Не знаю, как друзья-боевики, а я был очень взволнован и возбужден. Всю ночь не спал, с нетерпением ждал утра, чтобы идти к Алексею. Радость бурлила во мне: дело удалось, Алешка на свободе! Это было настоящим счастьем, счастьем исполненного революционного долга…
И вот, наконец, я на конспиративной квартире у Алексея. Не очень комфортабельный переезд разбередил его рану, и он чувствовал себя скверно. Нужно быстрее возобновить лечение, но нечего и думать о враче — вся полиция и жандармерия были подняты на ноги, и в город уже проник слух о дерзком побеге раненого «политика». Медяник наверняка уже понял, зачем я был у него, и нас обоих — Алешу и меня — усиленно разыскивают.
В обед пришла записка от совета дружины, чтобы я не смел показываться в городе, а отсиживался до особого распоряжения вместе с Алешей.
На другой день нам передали много перевязочного материала, и мне пришлось неожиданно превратиться в… медика. Вот уж не ожидал!
Учил меня санитарному делу сам Алексей. Это были своеобразные уроки: «профессор» был одновременно «клиническим больным», и кривясь от боли, инструктировал меня, когда я ежедневно чистил ему рану, совал в нее тампоны, накладывал бинт.

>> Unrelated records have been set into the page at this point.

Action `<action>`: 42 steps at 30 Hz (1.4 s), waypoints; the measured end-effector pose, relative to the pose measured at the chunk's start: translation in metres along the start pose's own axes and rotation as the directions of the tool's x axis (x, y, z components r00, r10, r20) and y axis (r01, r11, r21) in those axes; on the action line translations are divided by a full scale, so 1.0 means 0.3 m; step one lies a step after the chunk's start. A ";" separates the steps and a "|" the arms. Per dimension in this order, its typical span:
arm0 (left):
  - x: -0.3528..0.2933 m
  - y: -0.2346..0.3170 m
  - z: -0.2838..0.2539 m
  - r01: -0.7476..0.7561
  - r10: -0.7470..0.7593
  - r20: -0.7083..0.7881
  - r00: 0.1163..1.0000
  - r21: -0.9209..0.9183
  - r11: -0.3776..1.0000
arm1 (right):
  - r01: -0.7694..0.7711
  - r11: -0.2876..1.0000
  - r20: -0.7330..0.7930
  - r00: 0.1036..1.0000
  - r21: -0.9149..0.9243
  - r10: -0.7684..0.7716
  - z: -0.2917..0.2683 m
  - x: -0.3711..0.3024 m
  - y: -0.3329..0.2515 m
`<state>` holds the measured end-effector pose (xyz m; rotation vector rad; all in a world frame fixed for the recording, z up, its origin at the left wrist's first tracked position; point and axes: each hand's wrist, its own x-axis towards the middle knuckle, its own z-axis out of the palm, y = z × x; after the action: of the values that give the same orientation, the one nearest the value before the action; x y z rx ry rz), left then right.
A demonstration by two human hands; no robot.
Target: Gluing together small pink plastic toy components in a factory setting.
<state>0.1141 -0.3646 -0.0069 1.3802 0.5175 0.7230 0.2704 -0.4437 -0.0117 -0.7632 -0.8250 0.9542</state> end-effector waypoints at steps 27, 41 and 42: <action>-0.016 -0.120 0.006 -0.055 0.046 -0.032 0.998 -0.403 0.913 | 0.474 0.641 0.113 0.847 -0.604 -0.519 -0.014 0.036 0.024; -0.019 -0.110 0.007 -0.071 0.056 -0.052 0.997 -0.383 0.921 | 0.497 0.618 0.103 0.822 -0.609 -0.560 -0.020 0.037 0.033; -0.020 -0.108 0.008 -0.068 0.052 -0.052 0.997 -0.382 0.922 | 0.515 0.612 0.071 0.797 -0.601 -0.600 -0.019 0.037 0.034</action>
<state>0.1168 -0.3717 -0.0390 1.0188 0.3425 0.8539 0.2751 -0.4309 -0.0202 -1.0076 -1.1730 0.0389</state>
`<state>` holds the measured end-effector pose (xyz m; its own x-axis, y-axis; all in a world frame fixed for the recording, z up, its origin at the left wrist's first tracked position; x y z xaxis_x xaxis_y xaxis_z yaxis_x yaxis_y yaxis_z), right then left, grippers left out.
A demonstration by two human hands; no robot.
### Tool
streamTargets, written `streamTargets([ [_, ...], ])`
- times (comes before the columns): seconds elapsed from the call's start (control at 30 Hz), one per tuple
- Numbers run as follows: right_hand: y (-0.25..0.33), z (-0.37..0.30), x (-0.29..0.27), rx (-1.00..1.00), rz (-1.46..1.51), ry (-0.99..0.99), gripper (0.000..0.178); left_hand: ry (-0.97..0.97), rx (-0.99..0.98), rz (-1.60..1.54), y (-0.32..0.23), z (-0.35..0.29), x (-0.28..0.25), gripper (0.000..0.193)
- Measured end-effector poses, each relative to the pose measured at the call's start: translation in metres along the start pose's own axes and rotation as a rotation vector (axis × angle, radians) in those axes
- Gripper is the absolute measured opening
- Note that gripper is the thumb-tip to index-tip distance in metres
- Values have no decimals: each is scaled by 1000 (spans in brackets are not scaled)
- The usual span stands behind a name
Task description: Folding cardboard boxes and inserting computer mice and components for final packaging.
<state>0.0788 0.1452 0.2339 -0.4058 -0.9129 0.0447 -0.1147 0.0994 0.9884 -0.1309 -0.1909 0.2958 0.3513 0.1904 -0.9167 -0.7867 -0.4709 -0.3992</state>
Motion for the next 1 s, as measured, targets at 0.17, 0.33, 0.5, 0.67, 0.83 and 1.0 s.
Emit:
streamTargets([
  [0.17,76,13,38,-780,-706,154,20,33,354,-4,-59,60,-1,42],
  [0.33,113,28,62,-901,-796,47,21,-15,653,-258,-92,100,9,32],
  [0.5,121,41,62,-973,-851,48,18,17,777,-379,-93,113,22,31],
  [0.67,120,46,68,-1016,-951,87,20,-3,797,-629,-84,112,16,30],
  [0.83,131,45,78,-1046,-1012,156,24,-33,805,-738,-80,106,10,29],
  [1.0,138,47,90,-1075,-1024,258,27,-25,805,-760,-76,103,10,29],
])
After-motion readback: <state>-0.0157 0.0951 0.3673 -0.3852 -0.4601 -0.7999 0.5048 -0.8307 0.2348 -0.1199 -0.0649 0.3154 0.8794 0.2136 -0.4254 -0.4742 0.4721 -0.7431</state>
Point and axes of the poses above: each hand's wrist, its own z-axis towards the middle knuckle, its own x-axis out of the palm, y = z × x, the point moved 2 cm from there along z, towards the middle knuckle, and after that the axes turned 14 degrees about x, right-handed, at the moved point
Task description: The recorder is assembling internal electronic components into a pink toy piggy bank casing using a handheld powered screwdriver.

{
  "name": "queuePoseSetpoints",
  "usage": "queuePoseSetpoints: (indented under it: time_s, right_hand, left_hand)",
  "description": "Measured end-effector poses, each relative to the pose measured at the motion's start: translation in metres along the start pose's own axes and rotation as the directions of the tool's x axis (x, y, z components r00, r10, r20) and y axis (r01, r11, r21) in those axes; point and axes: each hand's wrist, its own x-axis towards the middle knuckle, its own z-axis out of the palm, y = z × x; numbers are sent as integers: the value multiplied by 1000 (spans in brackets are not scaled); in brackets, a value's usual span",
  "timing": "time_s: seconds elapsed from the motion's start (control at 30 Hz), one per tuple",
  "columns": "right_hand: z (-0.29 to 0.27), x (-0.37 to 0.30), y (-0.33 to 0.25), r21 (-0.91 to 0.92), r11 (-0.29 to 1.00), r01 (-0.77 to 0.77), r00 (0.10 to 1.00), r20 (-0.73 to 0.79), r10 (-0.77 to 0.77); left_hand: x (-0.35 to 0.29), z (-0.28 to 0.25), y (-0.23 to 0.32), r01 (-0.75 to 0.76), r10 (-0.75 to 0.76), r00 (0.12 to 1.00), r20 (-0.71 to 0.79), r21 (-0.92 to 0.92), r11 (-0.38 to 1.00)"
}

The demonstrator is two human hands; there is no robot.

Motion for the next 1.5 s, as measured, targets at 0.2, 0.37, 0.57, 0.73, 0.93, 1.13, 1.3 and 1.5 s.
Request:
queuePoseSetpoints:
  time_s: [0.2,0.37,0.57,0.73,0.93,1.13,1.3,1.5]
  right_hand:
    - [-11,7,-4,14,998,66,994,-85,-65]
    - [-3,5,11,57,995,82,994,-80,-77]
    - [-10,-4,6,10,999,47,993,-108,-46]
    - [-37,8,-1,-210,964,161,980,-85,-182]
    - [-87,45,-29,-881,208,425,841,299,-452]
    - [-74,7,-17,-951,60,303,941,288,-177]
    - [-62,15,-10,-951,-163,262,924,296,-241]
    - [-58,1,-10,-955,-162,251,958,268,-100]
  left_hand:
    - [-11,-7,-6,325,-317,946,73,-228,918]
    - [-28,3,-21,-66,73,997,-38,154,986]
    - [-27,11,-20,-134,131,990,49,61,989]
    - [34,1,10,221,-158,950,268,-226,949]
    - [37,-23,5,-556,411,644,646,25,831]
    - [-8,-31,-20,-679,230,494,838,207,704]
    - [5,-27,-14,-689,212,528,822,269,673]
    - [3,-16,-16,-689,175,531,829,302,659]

Так прошло дней пять-шесть. Немного поправившись, Алеша уехал в Екатеринбург, к невесте. А я получил новое партийное задание.
ЧЕРЕЗ ГРАНИЦУ
С производством легких бризантных бомб дело у нас пока не сдвигалось с мертвой точки — не было специалистов. Взрывчатые вещества, добытые с таким трудом и риском, лежали неиспользованные. Уфимский комитет партии и совет дружины связались с Боевым центром при Петербургском Комитете РСДРП и договорились об организации на наши средства школы бомбистской техники. В декабре 1906 года меня командировали в Петербург, в эту школу. Я должен был получить необходимую подготовку и, вернувшись на Урал, наладить производство снарядов.